A San Siro l’Arsenal impressiona per qualità, fluidità e organizzazione: la squadra di Arteta interpreta il calcio moderno con personalità e manda un segnale forte all’Europa

L’Arsenal visto ieri in Champions League ha dimostrato di essere, a tutti gli effetti, una squadra vera. In un panorama calcistico come quello attuale, lontano dalle grandi corazzate del recente passato – dal Barcellona della MSN al Real Madrid di Ronaldo, Bale e Benzema – le partite appaiono più equilibrate e meno scontate. Eppure, a San Siro, contro l’Inter vicecampione d’Europa, i Gunners hanno dato una lezione di calcio moderno.
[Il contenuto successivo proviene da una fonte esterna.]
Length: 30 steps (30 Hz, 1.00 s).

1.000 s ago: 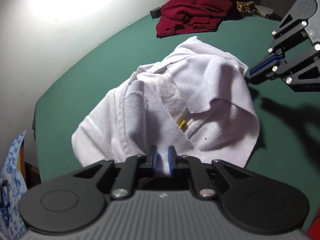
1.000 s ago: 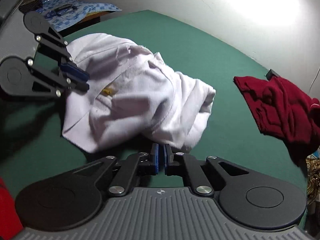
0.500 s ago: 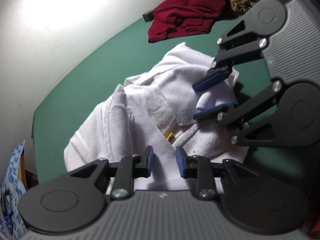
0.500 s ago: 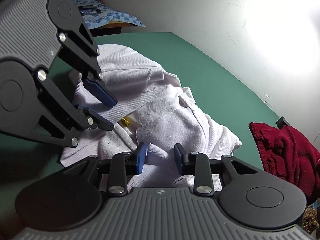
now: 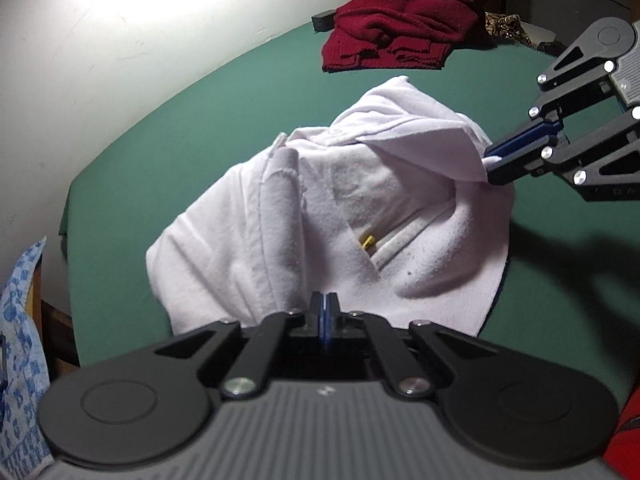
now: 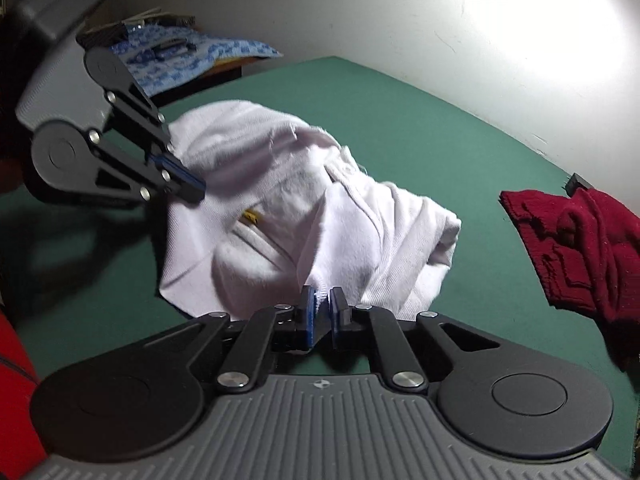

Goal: Fold clothes
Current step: 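Lower the shirt bundle and regrasp its fabric with both grippers, then lift the white shirt bundle with both grippers and fold it over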

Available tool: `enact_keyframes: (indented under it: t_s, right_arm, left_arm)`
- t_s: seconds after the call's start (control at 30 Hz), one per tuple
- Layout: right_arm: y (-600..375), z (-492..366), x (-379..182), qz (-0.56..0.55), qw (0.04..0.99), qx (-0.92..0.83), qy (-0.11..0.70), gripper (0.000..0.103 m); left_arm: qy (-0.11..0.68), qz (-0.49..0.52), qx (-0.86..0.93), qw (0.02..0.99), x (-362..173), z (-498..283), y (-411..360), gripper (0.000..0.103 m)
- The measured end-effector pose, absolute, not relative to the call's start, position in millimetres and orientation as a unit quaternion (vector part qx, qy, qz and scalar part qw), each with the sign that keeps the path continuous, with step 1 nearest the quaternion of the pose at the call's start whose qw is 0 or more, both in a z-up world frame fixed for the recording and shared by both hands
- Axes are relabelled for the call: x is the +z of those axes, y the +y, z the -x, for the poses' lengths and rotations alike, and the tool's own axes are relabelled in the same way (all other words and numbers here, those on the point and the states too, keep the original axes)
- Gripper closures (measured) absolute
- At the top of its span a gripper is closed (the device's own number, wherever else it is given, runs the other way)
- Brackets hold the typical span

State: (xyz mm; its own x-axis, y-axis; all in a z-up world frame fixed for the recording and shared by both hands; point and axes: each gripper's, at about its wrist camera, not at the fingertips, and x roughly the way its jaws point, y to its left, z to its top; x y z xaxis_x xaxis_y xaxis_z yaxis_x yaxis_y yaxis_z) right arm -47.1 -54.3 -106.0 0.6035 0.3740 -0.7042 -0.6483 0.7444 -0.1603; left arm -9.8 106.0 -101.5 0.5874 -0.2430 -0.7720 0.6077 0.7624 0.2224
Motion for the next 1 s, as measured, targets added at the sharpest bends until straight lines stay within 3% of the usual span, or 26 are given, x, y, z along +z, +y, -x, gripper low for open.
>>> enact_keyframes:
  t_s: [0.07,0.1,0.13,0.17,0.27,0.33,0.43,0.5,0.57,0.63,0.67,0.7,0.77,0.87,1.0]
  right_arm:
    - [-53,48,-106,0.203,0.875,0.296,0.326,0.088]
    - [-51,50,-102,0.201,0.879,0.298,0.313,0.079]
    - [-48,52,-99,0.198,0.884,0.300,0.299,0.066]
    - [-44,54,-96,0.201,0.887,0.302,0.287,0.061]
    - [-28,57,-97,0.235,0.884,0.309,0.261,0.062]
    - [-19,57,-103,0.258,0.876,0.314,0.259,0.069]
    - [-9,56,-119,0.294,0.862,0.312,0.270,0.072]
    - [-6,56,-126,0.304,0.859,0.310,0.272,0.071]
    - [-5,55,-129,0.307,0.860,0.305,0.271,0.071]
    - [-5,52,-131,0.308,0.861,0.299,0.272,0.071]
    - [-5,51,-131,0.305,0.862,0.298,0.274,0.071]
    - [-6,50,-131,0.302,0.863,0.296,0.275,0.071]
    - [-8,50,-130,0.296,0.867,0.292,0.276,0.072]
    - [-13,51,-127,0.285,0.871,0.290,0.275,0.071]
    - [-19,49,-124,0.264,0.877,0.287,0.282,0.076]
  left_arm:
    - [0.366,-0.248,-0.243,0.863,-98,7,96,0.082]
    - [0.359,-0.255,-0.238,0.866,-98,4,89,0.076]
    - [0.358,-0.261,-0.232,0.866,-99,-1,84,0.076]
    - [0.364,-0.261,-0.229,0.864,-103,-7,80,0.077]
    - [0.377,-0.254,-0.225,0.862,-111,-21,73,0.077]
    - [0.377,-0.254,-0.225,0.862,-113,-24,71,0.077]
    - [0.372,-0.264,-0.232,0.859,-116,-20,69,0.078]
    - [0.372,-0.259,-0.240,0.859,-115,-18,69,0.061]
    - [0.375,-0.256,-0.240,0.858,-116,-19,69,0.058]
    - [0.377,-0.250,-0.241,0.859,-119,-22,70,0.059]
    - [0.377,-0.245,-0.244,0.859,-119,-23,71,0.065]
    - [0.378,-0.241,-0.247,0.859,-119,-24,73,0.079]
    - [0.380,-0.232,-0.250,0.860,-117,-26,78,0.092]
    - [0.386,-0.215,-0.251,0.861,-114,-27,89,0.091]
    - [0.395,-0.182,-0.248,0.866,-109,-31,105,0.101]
La squadra di Mikel Arteta non si limita a giocare bene: interpreta il calcio contemporaneo in maniera quasi didattica. Nulla è casuale, nulla è ripetitivo. Le giocate non sono mai fini a sé stesse, ma cambiano forma e ritmo in base allo spazio, al momento e all’avversario. Rapidità di pensiero, occupazione intelligente del campo e una fluidità che ricorda quella di una playstation, ma applicata su un campo reale e contro un avversario di altissimo livello.

I numeri rafforzano le sensazioni. L’Arsenal ha incassato appena due gol nella competizione europea e continua a colpire con impressionante regolarità sui calci piazzati: sono 19 le reti realizzate su calcio d’angolo, un dato che va ben oltre la statistica se si considera che, mediamente, una squadra segna su corner una volta ogni dieci partite. Qui non è casualità, ma studio, lavoro e innovazione costante.
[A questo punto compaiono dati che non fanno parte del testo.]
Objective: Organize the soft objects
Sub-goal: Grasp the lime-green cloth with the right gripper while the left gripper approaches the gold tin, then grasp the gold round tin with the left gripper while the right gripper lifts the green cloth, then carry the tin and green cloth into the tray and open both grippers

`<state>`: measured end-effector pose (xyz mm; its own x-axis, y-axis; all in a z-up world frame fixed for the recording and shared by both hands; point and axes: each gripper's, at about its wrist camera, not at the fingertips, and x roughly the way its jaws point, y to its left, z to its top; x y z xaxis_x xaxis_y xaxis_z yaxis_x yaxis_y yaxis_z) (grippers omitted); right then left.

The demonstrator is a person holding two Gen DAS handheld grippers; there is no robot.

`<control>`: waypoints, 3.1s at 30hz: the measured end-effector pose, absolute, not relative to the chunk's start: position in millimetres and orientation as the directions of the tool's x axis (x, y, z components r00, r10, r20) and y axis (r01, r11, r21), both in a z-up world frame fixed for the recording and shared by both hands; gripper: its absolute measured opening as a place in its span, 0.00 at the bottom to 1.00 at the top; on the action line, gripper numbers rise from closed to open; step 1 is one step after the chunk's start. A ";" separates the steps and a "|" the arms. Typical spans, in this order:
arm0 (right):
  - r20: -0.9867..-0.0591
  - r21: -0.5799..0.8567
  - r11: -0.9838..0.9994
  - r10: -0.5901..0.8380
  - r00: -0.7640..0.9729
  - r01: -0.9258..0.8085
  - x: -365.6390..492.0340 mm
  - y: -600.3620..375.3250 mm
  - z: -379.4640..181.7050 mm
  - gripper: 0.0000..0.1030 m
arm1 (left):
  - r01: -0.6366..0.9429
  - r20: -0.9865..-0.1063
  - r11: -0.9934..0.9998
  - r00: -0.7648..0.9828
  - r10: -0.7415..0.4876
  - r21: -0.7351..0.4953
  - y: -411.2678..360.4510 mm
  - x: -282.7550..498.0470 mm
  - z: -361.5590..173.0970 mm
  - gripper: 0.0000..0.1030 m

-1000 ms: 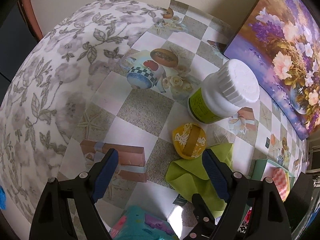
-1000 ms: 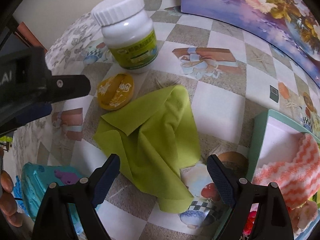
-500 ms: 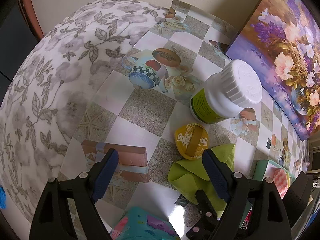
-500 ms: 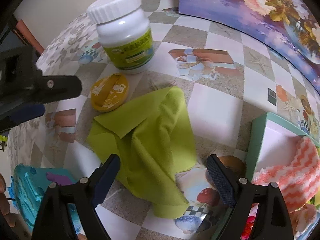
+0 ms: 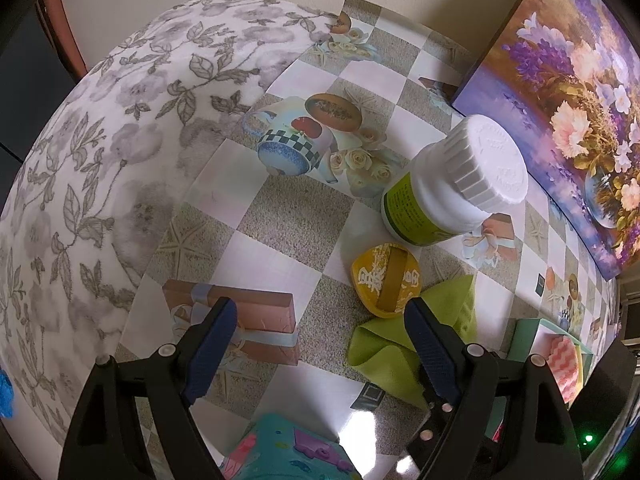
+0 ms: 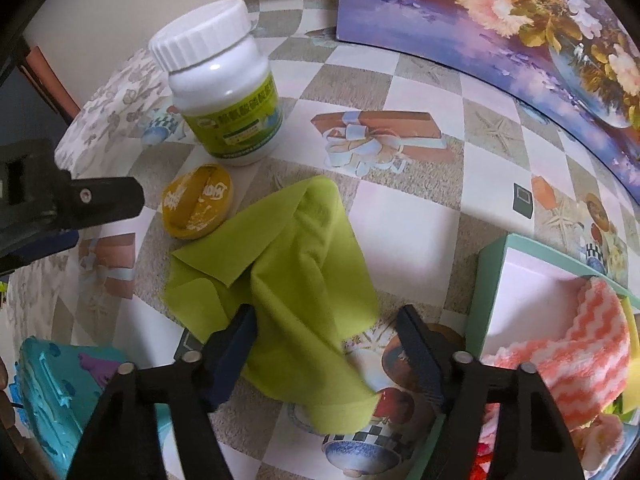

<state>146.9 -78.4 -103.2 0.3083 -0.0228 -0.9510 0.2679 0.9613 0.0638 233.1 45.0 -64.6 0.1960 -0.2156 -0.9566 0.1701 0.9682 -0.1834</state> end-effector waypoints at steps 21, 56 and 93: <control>-0.931 0.198 0.924 0.074 0.357 0.326 141.5 -138.2 -96.3 0.36 | 0.249 -0.973 0.963 0.176 -0.150 -0.103 18.9 234.9 -68.7 0.84; -0.916 0.261 0.902 0.120 0.383 0.343 123.5 -150.3 -95.0 0.13 | 0.255 -0.985 0.966 0.158 -0.069 -0.027 -19.7 249.8 -108.4 0.51; -0.815 0.281 0.926 0.090 0.572 0.254 50.2 -154.9 24.8 0.09 | 0.221 -0.882 0.961 0.402 -0.246 -0.167 7.6 123.2 10.5 0.51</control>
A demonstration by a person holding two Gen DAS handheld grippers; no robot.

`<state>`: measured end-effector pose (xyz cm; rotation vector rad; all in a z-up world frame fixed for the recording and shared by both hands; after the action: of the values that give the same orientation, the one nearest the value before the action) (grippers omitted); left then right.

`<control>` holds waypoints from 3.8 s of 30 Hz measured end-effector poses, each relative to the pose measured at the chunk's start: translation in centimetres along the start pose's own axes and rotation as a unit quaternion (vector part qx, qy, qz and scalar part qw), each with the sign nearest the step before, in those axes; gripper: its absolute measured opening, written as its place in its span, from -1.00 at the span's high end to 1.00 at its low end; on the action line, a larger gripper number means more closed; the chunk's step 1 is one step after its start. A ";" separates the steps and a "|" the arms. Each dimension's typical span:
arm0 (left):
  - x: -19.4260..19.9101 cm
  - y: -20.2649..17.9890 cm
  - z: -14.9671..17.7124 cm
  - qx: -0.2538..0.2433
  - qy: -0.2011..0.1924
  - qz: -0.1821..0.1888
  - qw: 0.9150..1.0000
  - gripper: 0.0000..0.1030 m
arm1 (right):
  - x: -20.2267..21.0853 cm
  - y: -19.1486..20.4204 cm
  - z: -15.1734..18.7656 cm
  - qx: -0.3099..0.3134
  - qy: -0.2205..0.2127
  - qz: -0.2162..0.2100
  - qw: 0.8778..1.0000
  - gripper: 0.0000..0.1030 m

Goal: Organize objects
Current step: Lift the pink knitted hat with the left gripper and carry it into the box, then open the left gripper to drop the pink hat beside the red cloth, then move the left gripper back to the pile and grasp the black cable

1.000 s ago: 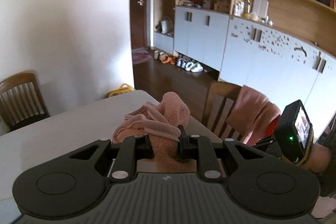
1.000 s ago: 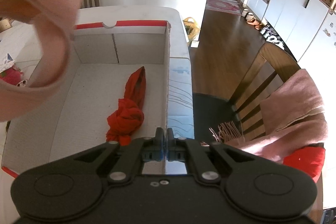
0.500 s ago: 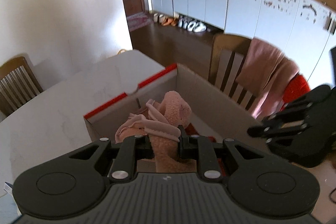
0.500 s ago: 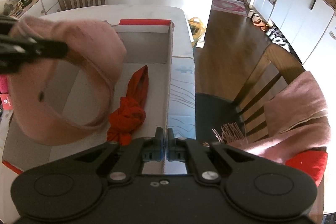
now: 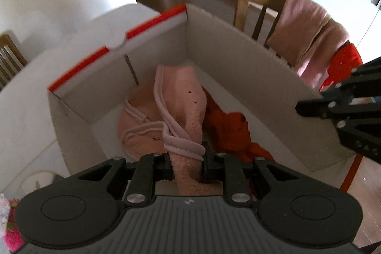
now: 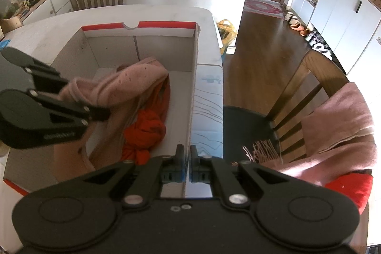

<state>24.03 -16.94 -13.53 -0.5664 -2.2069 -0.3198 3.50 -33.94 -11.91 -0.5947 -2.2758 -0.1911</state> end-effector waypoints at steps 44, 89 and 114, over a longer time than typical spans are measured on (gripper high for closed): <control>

L’Arsenal di Arteta non è solo una squadra organizzata: è un progetto maturo, consapevole e in continua evoluzione. In un calcio che cerca nuovi riferimenti dopo l’era delle super-squadre, i londinesi si candidano seriamente a diventare un modello. E la notte di San Siro, più che una vittoria, è sembrata una dichiarazione d’intenti.